**Exercise prompt**
Give again, word for word, each line below starting at the one that contains "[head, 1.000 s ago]" and ending at the one that contains "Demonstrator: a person".

**Records contained in a dataset**
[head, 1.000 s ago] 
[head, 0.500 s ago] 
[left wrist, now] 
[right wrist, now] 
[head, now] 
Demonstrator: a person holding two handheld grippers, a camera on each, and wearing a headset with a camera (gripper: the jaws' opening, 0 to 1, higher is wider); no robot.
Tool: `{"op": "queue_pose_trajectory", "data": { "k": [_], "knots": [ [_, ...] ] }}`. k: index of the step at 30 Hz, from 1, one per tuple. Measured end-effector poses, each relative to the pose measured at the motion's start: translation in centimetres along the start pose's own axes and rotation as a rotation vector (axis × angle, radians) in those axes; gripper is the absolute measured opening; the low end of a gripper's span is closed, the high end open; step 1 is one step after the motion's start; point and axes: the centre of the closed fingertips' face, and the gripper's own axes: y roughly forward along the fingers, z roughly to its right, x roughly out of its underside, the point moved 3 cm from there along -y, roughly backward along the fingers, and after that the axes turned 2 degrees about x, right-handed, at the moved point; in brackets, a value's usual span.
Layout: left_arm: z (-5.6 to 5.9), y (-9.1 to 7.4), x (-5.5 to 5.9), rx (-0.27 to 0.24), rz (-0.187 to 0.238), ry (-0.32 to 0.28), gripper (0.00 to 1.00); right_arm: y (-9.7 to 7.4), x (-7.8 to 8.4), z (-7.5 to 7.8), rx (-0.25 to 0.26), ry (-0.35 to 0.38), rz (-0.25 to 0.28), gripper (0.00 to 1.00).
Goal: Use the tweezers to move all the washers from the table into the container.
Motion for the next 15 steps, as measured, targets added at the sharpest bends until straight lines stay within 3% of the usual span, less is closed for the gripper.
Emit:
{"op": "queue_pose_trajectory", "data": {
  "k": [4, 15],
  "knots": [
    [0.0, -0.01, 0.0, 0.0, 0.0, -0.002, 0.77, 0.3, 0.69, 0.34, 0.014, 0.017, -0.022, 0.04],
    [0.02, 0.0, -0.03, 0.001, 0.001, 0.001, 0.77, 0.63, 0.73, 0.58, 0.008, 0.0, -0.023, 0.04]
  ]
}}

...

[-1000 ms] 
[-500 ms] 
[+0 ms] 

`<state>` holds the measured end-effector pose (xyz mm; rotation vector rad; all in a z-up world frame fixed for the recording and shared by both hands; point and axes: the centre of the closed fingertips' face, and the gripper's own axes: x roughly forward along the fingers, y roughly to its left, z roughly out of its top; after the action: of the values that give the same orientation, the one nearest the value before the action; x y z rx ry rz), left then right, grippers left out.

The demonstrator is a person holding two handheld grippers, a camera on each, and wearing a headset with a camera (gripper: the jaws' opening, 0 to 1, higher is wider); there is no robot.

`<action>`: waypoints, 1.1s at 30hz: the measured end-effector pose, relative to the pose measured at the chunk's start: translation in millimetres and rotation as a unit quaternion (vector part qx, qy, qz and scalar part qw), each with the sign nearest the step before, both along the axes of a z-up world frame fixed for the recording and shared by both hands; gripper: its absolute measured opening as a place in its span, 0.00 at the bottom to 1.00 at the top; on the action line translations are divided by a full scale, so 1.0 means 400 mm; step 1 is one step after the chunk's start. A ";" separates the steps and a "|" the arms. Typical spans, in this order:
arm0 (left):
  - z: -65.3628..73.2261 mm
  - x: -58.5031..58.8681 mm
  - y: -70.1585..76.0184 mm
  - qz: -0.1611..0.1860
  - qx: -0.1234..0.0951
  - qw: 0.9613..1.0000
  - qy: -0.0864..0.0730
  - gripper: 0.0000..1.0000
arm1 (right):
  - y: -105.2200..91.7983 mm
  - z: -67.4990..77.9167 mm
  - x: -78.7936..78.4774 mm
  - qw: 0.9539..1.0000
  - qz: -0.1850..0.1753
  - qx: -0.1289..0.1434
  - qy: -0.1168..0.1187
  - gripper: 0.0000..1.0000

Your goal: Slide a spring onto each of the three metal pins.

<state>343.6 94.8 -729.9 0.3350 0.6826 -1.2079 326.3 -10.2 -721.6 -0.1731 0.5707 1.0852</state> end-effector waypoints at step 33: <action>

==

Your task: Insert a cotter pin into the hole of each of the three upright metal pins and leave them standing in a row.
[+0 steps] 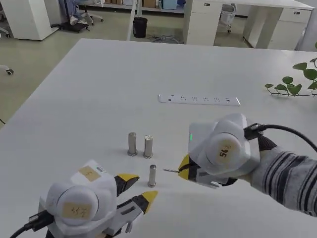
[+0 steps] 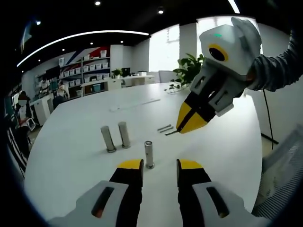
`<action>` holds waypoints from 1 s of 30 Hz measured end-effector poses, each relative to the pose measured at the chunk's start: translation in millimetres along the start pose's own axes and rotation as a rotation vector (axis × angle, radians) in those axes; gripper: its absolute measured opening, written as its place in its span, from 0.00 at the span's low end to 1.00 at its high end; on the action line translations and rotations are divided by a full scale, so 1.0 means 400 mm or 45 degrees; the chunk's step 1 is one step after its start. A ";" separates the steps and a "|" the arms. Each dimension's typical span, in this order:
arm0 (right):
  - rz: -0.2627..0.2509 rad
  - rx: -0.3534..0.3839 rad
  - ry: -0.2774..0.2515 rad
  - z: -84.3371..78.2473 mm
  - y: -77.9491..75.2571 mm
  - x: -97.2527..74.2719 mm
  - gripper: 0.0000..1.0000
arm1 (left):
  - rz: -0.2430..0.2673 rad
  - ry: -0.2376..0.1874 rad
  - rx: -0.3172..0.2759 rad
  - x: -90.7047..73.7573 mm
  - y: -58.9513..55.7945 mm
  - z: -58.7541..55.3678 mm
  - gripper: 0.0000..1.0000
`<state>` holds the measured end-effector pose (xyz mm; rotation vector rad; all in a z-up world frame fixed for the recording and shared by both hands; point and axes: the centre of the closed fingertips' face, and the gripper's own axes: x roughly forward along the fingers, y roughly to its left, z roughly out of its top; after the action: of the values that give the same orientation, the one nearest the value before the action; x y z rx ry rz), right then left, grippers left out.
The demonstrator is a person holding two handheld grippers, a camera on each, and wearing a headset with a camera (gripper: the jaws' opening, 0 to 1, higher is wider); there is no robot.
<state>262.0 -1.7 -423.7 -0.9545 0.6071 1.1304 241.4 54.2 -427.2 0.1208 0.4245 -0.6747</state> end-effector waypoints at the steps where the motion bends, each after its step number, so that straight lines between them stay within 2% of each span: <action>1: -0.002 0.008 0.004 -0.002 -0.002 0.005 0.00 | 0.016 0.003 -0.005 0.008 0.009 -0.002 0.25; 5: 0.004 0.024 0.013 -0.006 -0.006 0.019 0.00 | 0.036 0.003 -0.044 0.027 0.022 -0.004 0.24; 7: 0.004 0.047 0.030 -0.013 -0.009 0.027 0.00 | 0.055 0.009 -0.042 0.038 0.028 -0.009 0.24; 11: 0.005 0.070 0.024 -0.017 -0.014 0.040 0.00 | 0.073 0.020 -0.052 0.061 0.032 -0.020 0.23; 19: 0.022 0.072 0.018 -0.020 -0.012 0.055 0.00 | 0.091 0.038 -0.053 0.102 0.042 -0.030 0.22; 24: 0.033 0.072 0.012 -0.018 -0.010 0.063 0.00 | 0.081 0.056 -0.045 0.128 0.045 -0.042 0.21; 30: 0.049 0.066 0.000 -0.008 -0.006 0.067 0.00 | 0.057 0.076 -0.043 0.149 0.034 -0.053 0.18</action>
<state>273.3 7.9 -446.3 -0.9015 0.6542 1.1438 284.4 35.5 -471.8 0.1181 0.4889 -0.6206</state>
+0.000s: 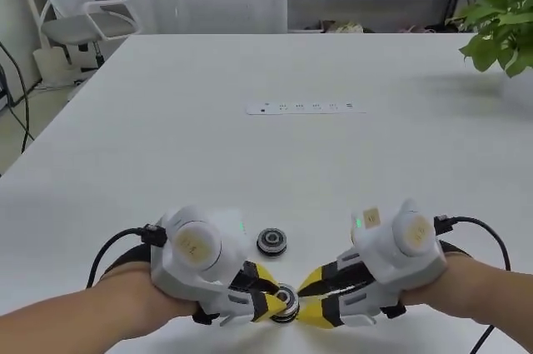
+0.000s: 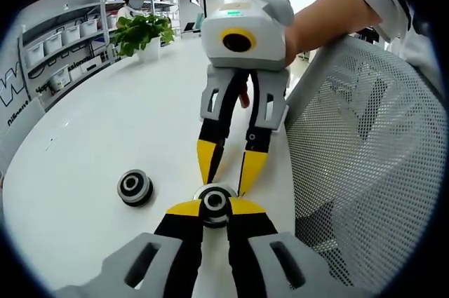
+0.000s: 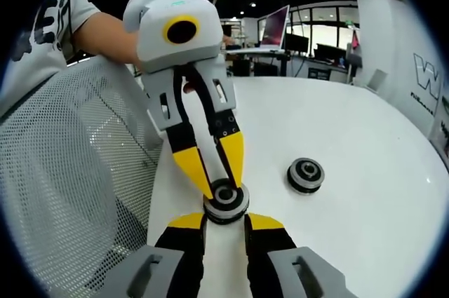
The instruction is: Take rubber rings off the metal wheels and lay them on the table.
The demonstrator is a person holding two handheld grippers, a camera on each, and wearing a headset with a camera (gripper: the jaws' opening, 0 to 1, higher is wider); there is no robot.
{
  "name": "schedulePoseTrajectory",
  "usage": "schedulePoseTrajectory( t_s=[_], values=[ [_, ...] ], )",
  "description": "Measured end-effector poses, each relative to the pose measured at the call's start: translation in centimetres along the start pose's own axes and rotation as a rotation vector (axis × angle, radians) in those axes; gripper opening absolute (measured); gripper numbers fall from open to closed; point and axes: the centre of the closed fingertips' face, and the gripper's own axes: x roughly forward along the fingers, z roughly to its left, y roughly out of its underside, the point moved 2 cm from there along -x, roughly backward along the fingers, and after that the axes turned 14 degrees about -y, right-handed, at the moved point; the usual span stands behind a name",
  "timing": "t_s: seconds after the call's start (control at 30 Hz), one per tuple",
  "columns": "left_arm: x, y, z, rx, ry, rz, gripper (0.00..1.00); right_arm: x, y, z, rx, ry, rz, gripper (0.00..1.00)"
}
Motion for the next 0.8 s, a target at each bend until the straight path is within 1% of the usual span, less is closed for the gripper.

**Answer for this exercise**
[head, 1.000 s ago] 
[head, 0.500 s ago] 
[left wrist, now] 
[right wrist, now] 
[head, now] 
Demonstrator: a person holding two handheld grippers, a camera on each, and wearing a headset with a camera (gripper: the jaws' opening, 0 to 1, higher is wider); no robot.

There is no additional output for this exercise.